L’est asiatique perpétua une sorte de Moyen Age jusqu’au 19e siècle. Avec ses caractéristiques propres, que Marx identifiait comme un « mode de production asiatique ». Un pouvoir théocratique responsable devant les hommes de la bienséance divine. Cela impliquait des grands travaux (irrigation, barrages, routes, etc.), une production collective et une administration de lettrés gérant les hommes et l’espace. Cependant, avec les hauts et les bas qu’implique une gestion impériale, se développa une « autonomie militaire » dont la caractéristique principale fut le « seigneur de la guerre ». Les guerres civiles endémiques se perpétuèrent jusqu’au dix-neuvième siècle et même à l’aube du vingtième en Chine, tandis qu’au Japon, une dynastie, les Shogun, essaya de répondre à cette entropie guerrière par la codification, dans ses moindres détails de tous les aspects de la vie quotidienne. Cet âge d’or japonais, moula dans un carcan sociétal et métaphysique l’ensemble de la population, créant de toutes pièces des us et coutumes, des codes et des « attitudes de vie » uniformes dont le Japon reste encore prisonnier. C’était le prix à payer pour restreindre l’esprit chevaleresque et condottière qui subsistèrent en Europe pendant toute la période de la renaissance. Pour Hannah Arendt (encore elle), le condottière fut le précurseur d’une pensée politique qui laboura les concepts de l’individualisme et de l’autonomie éthique, autant qu’une réflexion (et une praxis) sur la violence.  Machiavel codifia cette pensée pour l’intégrer dans une gestion étatique, gestion qui n’a rien d’immoral mais profondément amorale et pragmatique. Ainsi, la gouvernance étatique en occident prend des formes multiples d’une gestion subjective et opportuniste copiée sur l’individu, tandis qu’en Asie, l’Etat nie l’individu au profit d’un olos uniforme « harmonisé ». 

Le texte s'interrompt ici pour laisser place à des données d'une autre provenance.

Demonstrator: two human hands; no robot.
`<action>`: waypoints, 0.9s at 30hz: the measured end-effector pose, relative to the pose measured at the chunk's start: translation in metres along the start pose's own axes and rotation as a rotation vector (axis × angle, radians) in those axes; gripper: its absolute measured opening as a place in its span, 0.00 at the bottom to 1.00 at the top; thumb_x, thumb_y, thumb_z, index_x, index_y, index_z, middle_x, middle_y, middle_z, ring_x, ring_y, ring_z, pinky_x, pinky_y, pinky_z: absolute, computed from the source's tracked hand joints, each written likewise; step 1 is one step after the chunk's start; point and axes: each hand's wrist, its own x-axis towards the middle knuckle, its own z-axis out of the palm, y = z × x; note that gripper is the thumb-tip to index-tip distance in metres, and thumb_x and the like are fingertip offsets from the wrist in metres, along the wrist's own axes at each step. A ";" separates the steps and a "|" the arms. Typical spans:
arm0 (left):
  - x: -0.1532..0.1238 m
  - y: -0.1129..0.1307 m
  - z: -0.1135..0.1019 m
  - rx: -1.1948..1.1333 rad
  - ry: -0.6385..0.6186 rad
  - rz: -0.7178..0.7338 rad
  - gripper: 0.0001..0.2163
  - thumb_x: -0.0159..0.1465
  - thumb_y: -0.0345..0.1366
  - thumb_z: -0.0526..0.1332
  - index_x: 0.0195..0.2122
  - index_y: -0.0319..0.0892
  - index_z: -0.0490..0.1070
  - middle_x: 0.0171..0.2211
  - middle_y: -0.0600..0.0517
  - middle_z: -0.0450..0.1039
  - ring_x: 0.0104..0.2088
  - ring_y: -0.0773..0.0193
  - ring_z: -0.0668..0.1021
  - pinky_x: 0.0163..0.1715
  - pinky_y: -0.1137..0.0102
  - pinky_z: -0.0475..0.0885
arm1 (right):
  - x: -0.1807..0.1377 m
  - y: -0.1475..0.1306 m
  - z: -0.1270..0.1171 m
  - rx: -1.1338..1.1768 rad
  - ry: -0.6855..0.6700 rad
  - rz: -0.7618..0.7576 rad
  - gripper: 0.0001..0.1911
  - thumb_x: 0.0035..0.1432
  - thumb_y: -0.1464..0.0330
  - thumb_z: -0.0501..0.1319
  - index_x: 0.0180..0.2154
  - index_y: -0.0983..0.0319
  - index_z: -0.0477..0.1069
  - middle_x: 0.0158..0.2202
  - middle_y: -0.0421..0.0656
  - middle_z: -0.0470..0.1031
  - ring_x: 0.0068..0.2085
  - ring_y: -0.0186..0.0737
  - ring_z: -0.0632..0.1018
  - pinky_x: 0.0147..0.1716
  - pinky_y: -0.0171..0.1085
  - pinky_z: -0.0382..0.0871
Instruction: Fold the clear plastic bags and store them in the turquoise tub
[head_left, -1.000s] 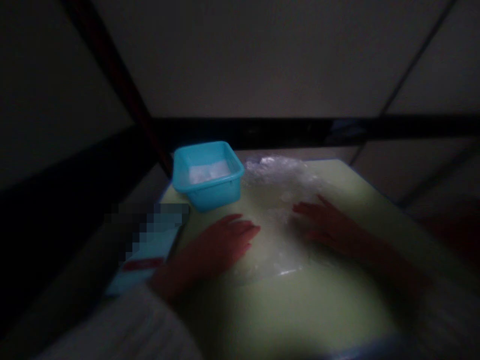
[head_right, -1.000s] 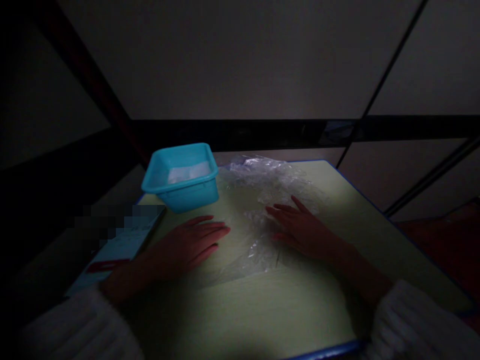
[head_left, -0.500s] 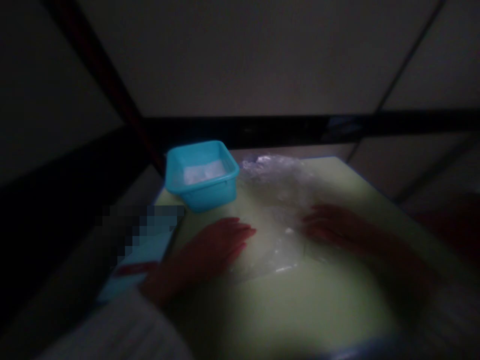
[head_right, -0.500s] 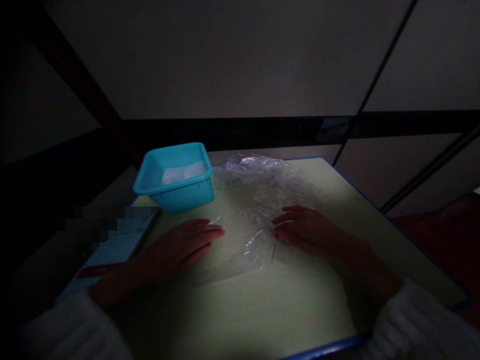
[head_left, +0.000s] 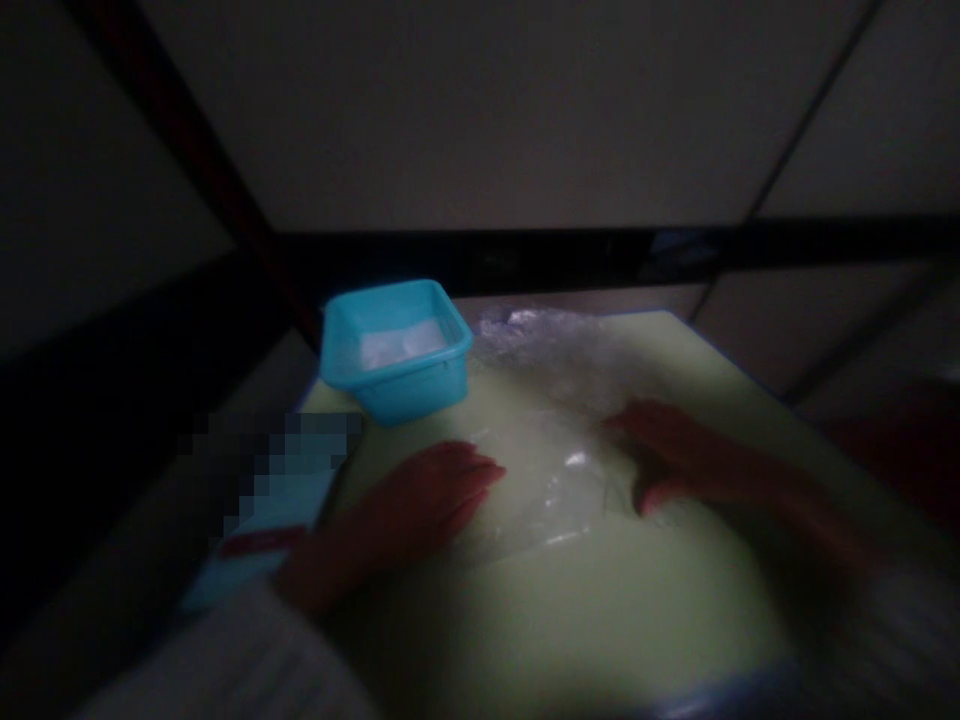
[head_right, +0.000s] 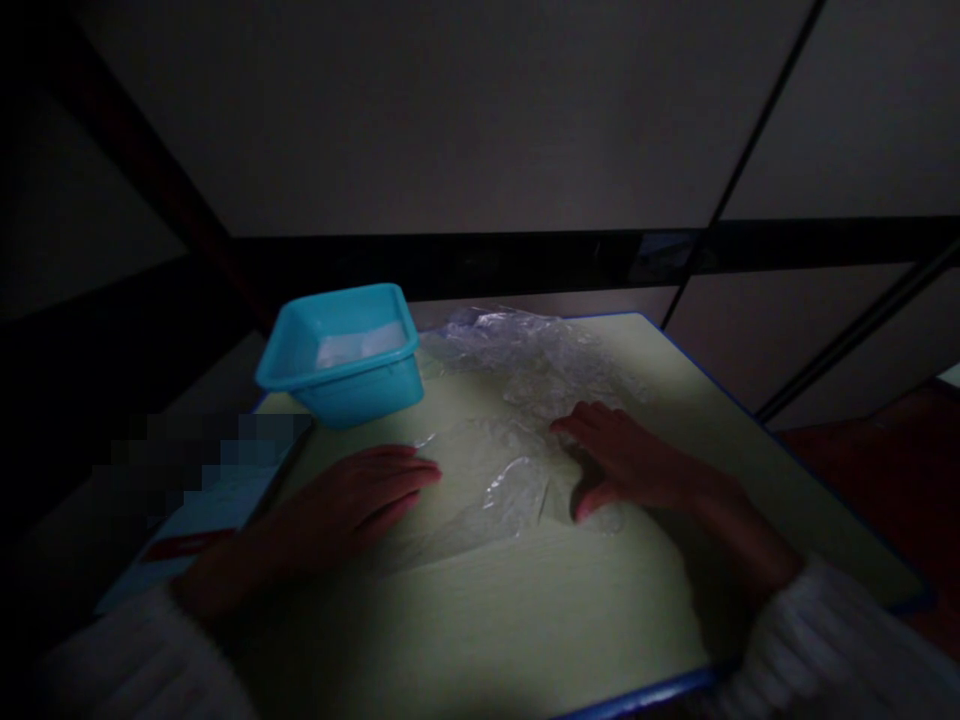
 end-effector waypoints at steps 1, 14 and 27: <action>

La révolution industrielle et la suprématie incontestable de l’occident étant derrière nous, ces deux formes de pouvoir ressurgissent, faisant apparaître les difficultés dues à l’inexistence d‘un mythe fondateur et fédérateur en occident et parallèlement l’impossibilité d’un anti discours autonome en Asie. Dérégulation et mondialisation se définissent au sein de ces deux ensembles de manière très différente. Cependant, au sein de ces deux ensembles il existe une variation de modèles : la Chine, qui suivit l’exemple des Shogun avec le maoïsme, perpétua cependant une sorte de culture individualiste souterraine (mais bien affirmée) par sa diaspora commerçante et les exceptions institutionnelles basées sur le mimétisme dont l’exemple le plus frappant est le « une nation, deux systèmes » qui régissent, via les anciens comptoirs occidentaux (Hong Kong) une gestion « pragmatique » du binôme économie - politique. Les Etats-Unis, créés par une aventure collective et individualiste à la fois, perpétuent le mythe fondateur d’un Etat nation arraché aux grandes puissances européennes décadentes par les armes (Angleterre) ou par l’argent (France) tout en individualisant à l’extrême la notion même de réussite  (self made man : l’homme se fait par lui même).  

La conquête de l’espace nord-américain se fit d’abord par des hommes et bien après par les institutions étatiques. Ce qui installa durablement une mythologie antiétatique d’une part et, d’autre part le retour à une autonomie revendiquée de l’espace privé et local, aux dépens de l’Etat central. Contrairement à l’Europe qui réintègre la tradition gréco-romaine d’une restriction juridique du « Padre Padrone », et de l’Asie où le monopole étatique de la violence devient la règle.  Pour donner un simple exemple, la peine de mort, qui tend à disparaître en Europe, reste pratiquée aux Etats Unis avec l’aval de l’opinion publique (est souvent grâce à la peur des exécutifs face à la vox populi). En Chine aussi, mais cette fois, comme symbole d’un monopole d’Etat institutionnel et central ayant remplacé celui des pouvoirs éclatés et arbitraires.  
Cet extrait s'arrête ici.